Durable Power of Attorney
Most States now permit durable powers of attorney, which survive the incompetency of the grantor. For example, New York law allows a principal to provide that his (her) subsequent disability or incompetency shall not automatically revoke or terminate the authority of an attorney-in-fact who acts under a power of attorney.
Springing Power of Attorney
Most States now also permit so-called “springing” powers of attorney. A springing power of attorney becomes effective only when the grantor becomes incompetent. Under most State laws governing durable and springing powers of attorney, the attestation of two physicians is required to establish incompetency.
Probate
Probate is the legal process designed to protect, administer, and distribute a decedent’s estate. It includes proving the validity of the will. Probate courts exist to protect the rights of the heirs or legatees, supervise the assembling of the estate assets, and assure proper and orderly distribution of the assets, either by terms of the will or in accordance with State statutes in the absence of a will. Basically, the probate court performs the same function in all States, although its name may vary from one State to another.
Probate Administration and Costs
The existence of a will does not necessarily avoid probate; in most cases, it still is necessary for the court to supervise distribution of the estate assets.
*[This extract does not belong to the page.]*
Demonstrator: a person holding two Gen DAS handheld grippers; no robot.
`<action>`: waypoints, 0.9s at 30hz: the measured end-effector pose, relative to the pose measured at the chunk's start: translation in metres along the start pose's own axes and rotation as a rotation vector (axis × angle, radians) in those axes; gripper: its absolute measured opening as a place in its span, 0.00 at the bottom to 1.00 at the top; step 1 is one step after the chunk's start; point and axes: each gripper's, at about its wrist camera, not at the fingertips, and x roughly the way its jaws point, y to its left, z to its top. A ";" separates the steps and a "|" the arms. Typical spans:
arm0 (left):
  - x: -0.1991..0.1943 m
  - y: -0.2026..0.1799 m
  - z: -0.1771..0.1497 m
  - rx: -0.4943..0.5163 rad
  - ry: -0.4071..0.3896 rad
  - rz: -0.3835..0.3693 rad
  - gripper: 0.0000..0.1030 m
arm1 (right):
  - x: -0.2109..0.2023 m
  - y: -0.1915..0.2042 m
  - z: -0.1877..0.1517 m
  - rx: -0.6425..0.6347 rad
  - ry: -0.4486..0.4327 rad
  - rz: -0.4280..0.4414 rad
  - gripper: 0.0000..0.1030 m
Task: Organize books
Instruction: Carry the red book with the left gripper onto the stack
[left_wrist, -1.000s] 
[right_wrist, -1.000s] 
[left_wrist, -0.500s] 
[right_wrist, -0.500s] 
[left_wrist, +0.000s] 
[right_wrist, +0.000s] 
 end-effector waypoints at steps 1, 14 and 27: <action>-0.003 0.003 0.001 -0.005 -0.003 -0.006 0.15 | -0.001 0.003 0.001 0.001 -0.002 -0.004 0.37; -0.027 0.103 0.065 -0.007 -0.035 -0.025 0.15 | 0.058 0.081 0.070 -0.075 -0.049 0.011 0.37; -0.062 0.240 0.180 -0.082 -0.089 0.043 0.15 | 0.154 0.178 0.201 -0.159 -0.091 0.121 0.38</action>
Under some circumstances, depending on the type of property ownership involved and State law, all assets of an estate need not go through probate. In many States, for example, property owned jointly between a husband and wife automatically passes to the survivor upon the death of the other (see chapter 14 for a discussion of spousal joint ownership).
Other assets that do not pass through probate include life insurance policy proceeds (unless payable to the insured’s estate), individual retirement account (IRA) balances (unless payable to the insured’s estate), and some U.S. Government savings bonds (dependent upon how ownership is titled). Federal law governs the disposition of these items.
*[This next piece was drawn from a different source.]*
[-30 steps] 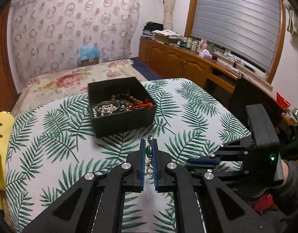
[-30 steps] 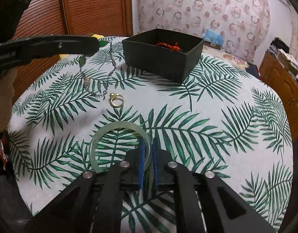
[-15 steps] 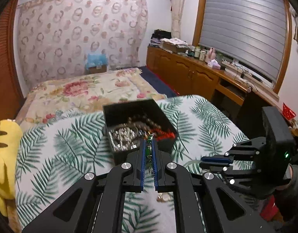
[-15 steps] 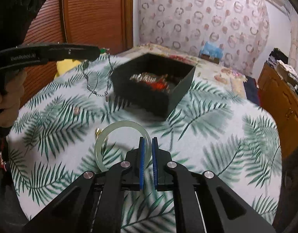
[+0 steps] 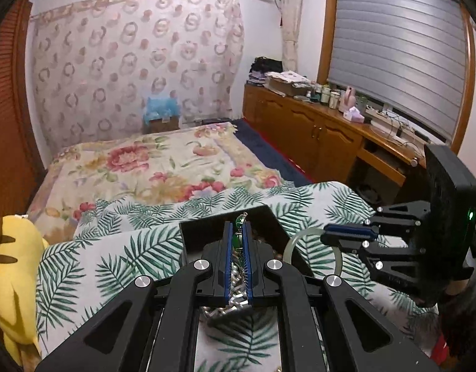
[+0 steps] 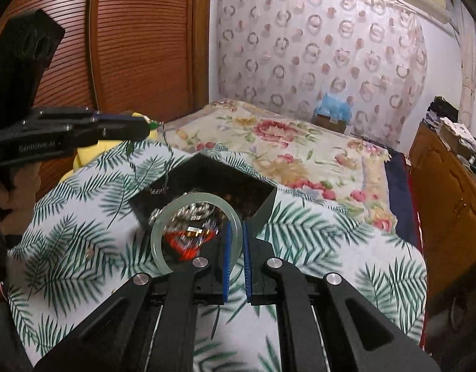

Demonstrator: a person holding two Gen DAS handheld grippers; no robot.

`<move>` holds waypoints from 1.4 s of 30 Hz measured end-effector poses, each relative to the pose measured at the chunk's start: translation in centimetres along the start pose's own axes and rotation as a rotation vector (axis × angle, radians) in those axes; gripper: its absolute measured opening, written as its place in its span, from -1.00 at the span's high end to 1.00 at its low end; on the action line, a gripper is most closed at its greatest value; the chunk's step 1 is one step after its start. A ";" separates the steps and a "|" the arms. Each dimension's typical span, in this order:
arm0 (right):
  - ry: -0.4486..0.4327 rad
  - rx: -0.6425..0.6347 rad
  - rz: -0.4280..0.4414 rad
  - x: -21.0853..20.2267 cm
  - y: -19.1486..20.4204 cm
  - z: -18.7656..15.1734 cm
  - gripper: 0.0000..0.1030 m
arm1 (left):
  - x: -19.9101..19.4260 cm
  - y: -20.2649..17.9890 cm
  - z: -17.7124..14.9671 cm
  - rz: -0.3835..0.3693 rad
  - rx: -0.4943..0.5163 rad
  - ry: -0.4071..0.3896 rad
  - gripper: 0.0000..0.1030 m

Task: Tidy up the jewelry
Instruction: 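Lower the jade bangle into the box with the right while the left releases the chain there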

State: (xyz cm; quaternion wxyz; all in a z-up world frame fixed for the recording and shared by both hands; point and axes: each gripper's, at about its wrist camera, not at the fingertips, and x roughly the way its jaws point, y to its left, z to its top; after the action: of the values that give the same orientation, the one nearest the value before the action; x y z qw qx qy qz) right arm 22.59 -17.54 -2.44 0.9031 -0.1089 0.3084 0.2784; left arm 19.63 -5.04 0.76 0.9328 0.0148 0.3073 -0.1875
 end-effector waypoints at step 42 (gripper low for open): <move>-0.028 0.099 0.078 4.9 -2.5 1.1 0.80 | 6.8 1.6 1.7 0.051 -0.017 0.074 0.89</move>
State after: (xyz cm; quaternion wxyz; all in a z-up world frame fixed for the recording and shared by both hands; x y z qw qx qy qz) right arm 27.79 -16.99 -4.55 0.8999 -0.0480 0.3134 0.2994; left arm 26.18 -6.11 -1.89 0.9254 0.0215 0.3427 -0.1605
Probate administration includes such matters as the assembling of estate assets, payment of debts and taxes, clearing title to real property, and distribution of items to the heirs/legatees. In most cases, a final income tax return must be filed for the decedent. During administration of the estate, one or more fiduciary (estate) income tax returns also may have to be filed. In most cases, the executor named in the will, or the administrator appointed by the court if there is no will—together with the attorney for the estate— actually handles these details, but always under the Court’s supervision.
Probate costs vary among States and depend on the attorney’s fee schedule, and on the size and complexity of the estate. In addition to the attorney’s fee, there are court costs, the administrator’s or executor’s fee unless waived, and the cost of the administrator’s or executor’s bond unless waived. Although it is difficult to generalize, costs typically range between 2 and 6 percent of the value of the estate.